» WORK TO COMPLETE
Taking the first line of the listing as the start and the line containing "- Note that" as the end, reproduce everything in between exactly, both ends included.

» INPUT DATA
******************************

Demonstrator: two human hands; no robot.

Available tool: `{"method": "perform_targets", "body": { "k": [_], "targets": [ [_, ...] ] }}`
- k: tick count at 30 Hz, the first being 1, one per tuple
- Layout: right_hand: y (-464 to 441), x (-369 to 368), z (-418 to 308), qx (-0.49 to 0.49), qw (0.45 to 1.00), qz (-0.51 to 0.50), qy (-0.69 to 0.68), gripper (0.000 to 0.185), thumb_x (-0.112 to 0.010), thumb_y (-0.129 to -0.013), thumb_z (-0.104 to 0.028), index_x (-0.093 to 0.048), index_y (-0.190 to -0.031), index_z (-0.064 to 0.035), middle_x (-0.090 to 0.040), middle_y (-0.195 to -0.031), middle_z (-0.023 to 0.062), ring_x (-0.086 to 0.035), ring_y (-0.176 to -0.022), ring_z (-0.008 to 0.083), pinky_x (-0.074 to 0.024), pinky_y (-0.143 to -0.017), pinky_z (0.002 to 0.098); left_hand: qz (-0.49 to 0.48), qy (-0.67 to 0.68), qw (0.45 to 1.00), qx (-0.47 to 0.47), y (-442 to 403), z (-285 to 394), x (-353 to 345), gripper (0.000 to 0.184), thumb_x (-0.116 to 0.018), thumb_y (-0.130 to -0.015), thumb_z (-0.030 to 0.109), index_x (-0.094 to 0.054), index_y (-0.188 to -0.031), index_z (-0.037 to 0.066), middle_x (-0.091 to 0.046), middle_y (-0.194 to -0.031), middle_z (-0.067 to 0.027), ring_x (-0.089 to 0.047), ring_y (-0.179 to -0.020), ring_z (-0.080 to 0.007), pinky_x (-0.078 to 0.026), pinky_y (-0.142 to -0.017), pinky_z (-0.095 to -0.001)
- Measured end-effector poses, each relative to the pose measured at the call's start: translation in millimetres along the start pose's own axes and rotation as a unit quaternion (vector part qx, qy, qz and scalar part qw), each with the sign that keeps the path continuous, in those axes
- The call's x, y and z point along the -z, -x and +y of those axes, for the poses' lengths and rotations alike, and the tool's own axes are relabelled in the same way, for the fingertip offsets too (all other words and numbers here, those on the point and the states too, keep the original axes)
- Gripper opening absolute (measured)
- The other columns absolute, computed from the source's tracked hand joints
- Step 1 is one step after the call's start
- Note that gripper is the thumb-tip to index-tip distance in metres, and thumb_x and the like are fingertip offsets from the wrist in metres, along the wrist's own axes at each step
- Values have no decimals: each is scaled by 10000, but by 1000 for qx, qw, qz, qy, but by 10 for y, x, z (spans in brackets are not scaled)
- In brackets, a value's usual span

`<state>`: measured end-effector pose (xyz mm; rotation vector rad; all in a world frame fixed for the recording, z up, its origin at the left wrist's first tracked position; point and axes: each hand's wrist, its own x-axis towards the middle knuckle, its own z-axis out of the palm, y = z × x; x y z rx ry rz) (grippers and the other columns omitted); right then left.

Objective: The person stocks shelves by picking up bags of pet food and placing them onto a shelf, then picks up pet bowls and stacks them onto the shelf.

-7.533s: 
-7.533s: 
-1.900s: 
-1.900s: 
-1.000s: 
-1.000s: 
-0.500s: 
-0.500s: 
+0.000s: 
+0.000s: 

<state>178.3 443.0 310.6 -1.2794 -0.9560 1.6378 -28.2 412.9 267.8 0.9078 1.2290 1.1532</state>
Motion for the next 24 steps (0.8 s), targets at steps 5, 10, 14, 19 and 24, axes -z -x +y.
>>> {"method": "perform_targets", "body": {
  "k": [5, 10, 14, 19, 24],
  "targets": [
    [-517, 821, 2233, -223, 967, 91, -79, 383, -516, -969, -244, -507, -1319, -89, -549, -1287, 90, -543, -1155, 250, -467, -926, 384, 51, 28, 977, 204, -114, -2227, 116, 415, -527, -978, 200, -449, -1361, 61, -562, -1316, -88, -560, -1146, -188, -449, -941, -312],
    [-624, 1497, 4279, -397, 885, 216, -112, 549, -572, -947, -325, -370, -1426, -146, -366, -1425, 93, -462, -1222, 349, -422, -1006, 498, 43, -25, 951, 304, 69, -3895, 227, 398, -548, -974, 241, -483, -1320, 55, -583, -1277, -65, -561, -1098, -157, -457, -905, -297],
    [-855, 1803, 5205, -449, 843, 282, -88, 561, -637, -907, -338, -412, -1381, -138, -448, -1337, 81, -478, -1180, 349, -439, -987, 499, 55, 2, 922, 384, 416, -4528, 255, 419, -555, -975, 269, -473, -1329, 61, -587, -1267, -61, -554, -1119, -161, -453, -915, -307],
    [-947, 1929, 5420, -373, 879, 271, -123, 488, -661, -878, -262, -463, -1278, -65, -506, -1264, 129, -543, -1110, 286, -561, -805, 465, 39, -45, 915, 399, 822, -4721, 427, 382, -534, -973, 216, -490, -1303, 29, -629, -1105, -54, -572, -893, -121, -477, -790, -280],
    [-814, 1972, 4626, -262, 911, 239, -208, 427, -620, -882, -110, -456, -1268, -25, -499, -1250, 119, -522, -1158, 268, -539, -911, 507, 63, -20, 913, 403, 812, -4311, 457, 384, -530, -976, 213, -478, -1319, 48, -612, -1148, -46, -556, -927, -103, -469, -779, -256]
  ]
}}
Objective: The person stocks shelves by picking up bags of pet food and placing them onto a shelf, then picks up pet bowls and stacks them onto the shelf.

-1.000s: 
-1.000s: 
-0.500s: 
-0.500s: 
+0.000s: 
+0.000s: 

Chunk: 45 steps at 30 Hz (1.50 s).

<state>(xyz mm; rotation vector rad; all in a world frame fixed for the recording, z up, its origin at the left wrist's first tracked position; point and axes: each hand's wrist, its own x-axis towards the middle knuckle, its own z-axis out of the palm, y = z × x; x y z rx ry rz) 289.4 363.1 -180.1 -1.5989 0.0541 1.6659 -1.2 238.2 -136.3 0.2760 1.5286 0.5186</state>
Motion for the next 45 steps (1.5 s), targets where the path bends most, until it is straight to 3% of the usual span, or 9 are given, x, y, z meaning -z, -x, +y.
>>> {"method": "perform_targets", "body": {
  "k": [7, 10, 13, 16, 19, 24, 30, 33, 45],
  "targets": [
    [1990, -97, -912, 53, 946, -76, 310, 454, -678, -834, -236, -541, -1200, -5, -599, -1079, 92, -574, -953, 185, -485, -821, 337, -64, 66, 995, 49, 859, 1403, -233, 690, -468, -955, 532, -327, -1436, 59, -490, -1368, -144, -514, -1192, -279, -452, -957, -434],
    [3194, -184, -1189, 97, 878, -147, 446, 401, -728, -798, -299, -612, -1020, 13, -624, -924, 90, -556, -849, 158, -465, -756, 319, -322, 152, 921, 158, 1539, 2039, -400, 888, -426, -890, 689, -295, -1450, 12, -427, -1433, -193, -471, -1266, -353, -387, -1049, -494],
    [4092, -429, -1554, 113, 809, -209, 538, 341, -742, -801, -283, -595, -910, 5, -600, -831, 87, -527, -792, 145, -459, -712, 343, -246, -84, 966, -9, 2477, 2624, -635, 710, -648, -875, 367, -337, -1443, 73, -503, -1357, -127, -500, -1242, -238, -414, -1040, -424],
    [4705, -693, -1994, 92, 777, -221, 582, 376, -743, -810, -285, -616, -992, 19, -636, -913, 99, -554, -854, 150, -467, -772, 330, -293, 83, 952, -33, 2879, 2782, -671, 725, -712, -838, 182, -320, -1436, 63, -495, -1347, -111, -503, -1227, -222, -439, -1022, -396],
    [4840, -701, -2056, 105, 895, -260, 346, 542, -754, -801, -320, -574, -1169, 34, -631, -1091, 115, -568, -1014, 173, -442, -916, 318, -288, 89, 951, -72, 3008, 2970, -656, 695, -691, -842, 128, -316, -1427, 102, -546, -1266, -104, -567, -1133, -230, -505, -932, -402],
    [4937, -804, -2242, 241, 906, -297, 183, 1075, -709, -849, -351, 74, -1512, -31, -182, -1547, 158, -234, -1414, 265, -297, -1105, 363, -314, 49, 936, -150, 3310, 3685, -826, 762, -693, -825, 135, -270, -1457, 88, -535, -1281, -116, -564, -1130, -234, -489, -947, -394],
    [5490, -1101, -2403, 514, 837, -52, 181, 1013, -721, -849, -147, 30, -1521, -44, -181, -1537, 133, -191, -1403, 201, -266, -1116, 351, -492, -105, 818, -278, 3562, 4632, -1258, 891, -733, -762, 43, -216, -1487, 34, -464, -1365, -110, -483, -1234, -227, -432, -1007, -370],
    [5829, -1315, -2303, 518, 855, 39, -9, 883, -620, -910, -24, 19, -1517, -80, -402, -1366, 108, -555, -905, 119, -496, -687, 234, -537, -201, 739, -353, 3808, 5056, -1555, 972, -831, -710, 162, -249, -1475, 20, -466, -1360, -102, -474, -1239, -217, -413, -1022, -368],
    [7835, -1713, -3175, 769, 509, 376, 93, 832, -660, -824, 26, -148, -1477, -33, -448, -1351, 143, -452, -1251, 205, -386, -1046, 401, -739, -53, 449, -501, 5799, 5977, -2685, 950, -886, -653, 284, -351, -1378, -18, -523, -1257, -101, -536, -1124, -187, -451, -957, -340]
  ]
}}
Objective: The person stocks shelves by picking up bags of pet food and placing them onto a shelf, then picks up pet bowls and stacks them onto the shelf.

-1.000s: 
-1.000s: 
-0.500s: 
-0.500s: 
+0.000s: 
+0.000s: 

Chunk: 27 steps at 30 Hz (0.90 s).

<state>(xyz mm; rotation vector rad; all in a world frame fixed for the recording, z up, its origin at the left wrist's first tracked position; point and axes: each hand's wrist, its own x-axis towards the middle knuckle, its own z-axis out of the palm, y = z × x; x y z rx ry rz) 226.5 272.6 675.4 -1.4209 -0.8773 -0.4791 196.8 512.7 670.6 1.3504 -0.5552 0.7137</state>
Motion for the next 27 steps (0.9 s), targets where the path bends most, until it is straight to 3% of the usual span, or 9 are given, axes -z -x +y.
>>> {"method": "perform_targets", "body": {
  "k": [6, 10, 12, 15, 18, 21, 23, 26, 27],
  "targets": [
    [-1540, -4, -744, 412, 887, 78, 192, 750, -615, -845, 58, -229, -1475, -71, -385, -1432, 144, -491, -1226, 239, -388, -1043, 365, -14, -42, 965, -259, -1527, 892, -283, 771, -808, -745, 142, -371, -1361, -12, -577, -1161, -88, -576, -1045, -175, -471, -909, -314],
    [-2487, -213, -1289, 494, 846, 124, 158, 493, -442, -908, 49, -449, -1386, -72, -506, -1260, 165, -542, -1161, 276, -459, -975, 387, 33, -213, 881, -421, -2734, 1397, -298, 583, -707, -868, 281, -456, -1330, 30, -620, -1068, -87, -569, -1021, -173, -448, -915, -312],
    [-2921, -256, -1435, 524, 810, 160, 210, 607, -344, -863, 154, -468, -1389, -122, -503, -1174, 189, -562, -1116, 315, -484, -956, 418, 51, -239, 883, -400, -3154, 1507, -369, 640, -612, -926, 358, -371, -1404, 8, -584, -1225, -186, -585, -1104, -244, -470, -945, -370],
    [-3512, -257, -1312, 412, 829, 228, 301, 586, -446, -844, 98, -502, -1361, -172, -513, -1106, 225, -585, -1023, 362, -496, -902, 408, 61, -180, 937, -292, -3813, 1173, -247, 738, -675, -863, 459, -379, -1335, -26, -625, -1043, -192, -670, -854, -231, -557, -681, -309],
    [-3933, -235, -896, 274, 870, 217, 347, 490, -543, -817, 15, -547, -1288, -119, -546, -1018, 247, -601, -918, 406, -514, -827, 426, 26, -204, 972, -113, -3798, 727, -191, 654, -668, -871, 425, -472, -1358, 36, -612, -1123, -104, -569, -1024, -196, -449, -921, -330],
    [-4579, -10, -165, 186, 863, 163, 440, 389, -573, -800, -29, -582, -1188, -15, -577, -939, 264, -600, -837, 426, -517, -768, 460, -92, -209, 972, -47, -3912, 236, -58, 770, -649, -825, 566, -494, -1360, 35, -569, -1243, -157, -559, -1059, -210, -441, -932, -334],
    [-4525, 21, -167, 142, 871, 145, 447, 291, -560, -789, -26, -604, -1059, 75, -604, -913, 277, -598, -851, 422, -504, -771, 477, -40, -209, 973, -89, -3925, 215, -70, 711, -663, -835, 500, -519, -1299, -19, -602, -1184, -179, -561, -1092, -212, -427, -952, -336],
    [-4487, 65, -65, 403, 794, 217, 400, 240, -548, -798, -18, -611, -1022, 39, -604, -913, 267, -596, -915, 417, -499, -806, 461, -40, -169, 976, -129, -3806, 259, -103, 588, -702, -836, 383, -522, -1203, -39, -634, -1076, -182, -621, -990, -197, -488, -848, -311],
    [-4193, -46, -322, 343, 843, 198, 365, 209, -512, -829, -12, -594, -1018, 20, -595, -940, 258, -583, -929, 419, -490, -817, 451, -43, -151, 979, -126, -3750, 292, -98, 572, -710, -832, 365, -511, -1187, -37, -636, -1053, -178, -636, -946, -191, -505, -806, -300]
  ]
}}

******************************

» RESPONSE AREA
Demonstrator: two human hands; no robot.

Available tool: `{"method": "perform_targets", "body": { "k": [_], "targets": [ [_, ...] ] }}`
- k: tick count at 30 Hz, the first being 1, one per tuple
- Layout: right_hand: y (-464 to 441), x (-369 to 368), z (-418 to 308), qx (-0.49 to 0.49), qw (0.45 to 1.00), qz (-0.51 to 0.50), qy (-0.69 to 0.68), gripper (0.000 to 0.185), thumb_x (-0.112 to 0.010), thumb_y (-0.129 to -0.013), thumb_z (-0.104 to 0.028), index_x (-0.093 to 0.048), index_y (-0.190 to -0.031), index_z (-0.064 to 0.035), middle_x (-0.090 to 0.040), middle_y (-0.195 to -0.031), middle_z (-0.023 to 0.062), ring_x (-0.086 to 0.035), ring_y (-0.176 to -0.022), ring_z (-0.008 to 0.083), pinky_x (-0.074 to 0.024), pinky_y (-0.143 to -0.017), pinky_z (0.002 to 0.098); left_hand: qz (-0.49 to 0.48), qy (-0.67 to 0.68), qw (0.45 to 1.00), qx (-0.47 to 0.47), y (-442 to 403), z (-285 to 394), x (-353 to 345), gripper (0.000 to 0.184), thumb_x (-0.116 to 0.018), thumb_y (-0.130 to -0.015), thumb_z (-0.030 to 0.109), index_x (-0.094 to 0.054), index_y (-0.188 to -0.031), index_z (-0.037 to 0.066), middle_x (-0.091 to 0.046), middle_y (-0.194 to -0.031), middle_z (-0.067 to 0.027), ring_x (-0.089 to 0.047), ring_y (-0.179 to -0.020), ring_z (-0.080 to 0.007), pinky_x (-0.078 to 0.026), pinky_y (-0.142 to -0.017), pinky_z (-0.095 to -0.001)
- Measured end-effector poses, each relative to the pose measured at the call's start: translation in millimetres along the start pose's own axes and rotation as a unit quaternion (vector part qx, qy, qz and scalar part qw), each with the sign that keeps the path continuous, in those axes
- The call's x, y and z point along the -z, -x and +y of those axes, for the poses' lengths and rotations alike, and the tool's own axes are relabelled in the same way, for the fingertip offsets too (all other words and numbers here, those on the point and the states too, keep the original axes)
- Gripper opening absolute (measured)
- The other columns absolute, computed from the source's tracked hand joints
- Step 1 is one step after the call's start
- Note that gripper is the thumb-tip to index-tip distance in metres, and thumb_x and the like are fingertip offsets from the wrist in metres, along the wrist's own axes at each step

The exercise output is complete.